Let $ u, w \in \mathbb{R}^3$ be such that $ u \neq 0 $ and $ w $ is orthogonal to $ u $. Prove that there exists a unique $ v \in \mathbb{R}^3 $ such that $ u \times v = w $ and $ u \cdot v = 1 $
My attempt:
Let $u = (u_1 , u_2 , u_3)$, $w=(w_1 , w_2, w_3)$ and $v=(v_1 , v_2, v_3)$. I need to find $v_1$, $v_2$ y $v_3$ such that $v $ satisfies the conditions of the problem.
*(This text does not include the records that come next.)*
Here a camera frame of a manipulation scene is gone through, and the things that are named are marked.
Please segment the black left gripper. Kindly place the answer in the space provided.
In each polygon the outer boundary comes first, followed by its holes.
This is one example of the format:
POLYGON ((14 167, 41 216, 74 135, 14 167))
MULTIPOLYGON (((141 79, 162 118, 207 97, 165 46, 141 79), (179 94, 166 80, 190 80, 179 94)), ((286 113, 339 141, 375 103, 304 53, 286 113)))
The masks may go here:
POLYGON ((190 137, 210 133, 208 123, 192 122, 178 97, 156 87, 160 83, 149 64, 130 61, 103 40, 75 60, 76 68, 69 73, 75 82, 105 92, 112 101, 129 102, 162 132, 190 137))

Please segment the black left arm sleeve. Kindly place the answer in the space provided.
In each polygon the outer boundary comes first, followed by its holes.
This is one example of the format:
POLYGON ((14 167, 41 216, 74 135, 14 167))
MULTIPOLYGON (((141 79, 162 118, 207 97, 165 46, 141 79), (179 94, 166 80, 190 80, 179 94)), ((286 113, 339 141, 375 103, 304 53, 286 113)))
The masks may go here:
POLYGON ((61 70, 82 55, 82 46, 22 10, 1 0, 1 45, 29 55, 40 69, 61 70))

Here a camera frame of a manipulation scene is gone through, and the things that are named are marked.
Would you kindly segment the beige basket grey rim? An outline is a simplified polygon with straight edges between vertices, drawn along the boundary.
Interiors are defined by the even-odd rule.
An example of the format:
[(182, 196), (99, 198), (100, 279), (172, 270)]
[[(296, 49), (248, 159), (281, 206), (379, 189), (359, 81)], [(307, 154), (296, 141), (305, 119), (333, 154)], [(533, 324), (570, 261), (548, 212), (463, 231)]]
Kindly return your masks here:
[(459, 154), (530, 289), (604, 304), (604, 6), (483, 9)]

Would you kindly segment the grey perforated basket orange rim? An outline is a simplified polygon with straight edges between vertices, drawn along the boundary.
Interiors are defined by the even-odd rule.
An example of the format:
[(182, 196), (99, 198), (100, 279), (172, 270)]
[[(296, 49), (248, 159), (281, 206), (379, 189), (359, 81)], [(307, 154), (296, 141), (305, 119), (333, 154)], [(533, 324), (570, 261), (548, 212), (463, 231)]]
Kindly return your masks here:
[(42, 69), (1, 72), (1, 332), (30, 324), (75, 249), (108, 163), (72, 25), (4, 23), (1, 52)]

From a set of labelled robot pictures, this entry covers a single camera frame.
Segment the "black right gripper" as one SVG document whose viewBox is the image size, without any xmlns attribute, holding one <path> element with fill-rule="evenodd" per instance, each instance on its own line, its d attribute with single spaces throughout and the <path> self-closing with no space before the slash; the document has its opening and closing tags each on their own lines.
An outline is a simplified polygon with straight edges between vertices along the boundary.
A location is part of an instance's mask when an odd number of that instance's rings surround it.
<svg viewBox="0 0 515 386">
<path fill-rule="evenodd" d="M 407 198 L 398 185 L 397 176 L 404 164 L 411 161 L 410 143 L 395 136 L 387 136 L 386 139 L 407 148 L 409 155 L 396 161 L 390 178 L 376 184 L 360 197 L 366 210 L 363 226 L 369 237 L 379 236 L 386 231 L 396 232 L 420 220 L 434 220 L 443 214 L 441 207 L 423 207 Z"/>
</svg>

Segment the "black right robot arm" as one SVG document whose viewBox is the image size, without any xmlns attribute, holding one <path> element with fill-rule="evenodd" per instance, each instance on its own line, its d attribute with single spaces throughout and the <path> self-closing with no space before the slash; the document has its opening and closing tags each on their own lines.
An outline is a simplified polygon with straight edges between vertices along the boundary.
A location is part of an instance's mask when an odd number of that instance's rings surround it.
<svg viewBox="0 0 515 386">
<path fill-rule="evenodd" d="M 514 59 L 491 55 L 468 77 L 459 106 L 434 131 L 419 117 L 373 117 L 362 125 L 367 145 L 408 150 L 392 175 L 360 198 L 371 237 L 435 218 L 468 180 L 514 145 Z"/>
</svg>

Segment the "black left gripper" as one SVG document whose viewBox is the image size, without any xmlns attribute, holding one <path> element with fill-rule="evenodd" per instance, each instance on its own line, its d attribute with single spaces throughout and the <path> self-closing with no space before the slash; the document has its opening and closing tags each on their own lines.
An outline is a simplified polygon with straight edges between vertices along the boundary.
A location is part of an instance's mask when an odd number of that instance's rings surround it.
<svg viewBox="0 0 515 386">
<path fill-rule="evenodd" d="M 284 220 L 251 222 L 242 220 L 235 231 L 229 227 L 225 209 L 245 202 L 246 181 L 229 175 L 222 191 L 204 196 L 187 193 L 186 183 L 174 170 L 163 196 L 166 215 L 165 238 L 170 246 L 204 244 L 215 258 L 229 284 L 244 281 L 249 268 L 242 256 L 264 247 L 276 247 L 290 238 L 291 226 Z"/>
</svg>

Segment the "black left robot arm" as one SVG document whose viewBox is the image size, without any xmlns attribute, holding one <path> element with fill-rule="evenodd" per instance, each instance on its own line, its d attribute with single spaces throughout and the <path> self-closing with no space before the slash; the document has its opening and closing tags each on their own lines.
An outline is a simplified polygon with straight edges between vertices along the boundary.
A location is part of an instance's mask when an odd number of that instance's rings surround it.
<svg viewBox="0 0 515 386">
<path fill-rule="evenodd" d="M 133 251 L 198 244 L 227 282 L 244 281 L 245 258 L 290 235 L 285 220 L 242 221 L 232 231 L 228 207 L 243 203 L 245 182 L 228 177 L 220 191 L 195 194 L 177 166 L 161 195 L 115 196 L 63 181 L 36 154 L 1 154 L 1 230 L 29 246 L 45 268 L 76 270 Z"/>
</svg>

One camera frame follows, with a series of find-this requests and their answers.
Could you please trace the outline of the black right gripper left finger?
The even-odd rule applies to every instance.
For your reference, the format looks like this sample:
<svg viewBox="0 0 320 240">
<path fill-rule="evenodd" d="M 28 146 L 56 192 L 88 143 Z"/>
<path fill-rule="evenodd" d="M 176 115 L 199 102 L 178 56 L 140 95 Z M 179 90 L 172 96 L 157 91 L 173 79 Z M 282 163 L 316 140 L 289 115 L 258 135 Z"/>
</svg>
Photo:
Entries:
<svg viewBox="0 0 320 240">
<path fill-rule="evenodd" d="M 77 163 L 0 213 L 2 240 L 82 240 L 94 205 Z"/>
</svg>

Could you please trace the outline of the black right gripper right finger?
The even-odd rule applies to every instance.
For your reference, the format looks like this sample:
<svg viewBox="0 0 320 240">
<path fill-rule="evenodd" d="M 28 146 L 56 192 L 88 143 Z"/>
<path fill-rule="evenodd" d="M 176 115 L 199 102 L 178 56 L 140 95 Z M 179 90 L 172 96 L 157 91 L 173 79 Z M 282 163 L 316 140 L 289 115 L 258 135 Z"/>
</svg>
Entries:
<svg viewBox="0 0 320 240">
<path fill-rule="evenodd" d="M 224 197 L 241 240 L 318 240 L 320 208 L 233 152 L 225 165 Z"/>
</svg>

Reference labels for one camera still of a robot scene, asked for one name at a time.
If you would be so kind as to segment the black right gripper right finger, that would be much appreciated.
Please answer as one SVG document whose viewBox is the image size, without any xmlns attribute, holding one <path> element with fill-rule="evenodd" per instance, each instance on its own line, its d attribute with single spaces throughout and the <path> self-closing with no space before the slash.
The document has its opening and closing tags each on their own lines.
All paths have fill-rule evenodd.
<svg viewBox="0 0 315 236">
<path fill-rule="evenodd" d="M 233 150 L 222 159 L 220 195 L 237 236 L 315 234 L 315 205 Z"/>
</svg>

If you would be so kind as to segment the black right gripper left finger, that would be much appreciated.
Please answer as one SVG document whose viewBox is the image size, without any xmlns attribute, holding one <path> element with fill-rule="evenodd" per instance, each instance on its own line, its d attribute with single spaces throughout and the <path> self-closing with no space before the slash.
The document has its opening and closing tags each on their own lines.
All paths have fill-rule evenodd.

Considering the equation $u \times v = w $ and calculating $v_1$, $v_2$ and $v_3$ we get that $v_1 = - \left ( \frac{w_2}{u_3} + \frac{u_{1}(w_{1}u_{1} - w_{2}u_{2})} {u_{1}u_{2} - u_{1}u_{3}}\right)$, $v_2 = \frac {w_1}{u_3} - \frac {u_2}{u_3} (\frac {w_{1}u_{1} + w_{2}u_{2}}{u_{1}u_{2} - u_{1}u_{3}})$ y $v_{3} = \frac {-(w_{1}u_{1} + w_{2}u_{2})}{u_{1}u_{2} - u_{1}u_{3}}$. Now, I also need that $v$ satisfy the equation $u \cdot v = 1$. I have that $ u_{1}v_{1} + u_{2}v_{2} + u_{3}v_{3}= 1$, but I have not concluded anything. I need some help to do this. On the other hand, I suppose that for the uniqueness of $v$ it is better to show that the matrix of coefficients obtained in the previous step has a unique solution. Or perhaps it is better to show that given another vector $v'$ such that $u \times v' = w$ and $u \cdot v' = 1$, we must have $v' = v$.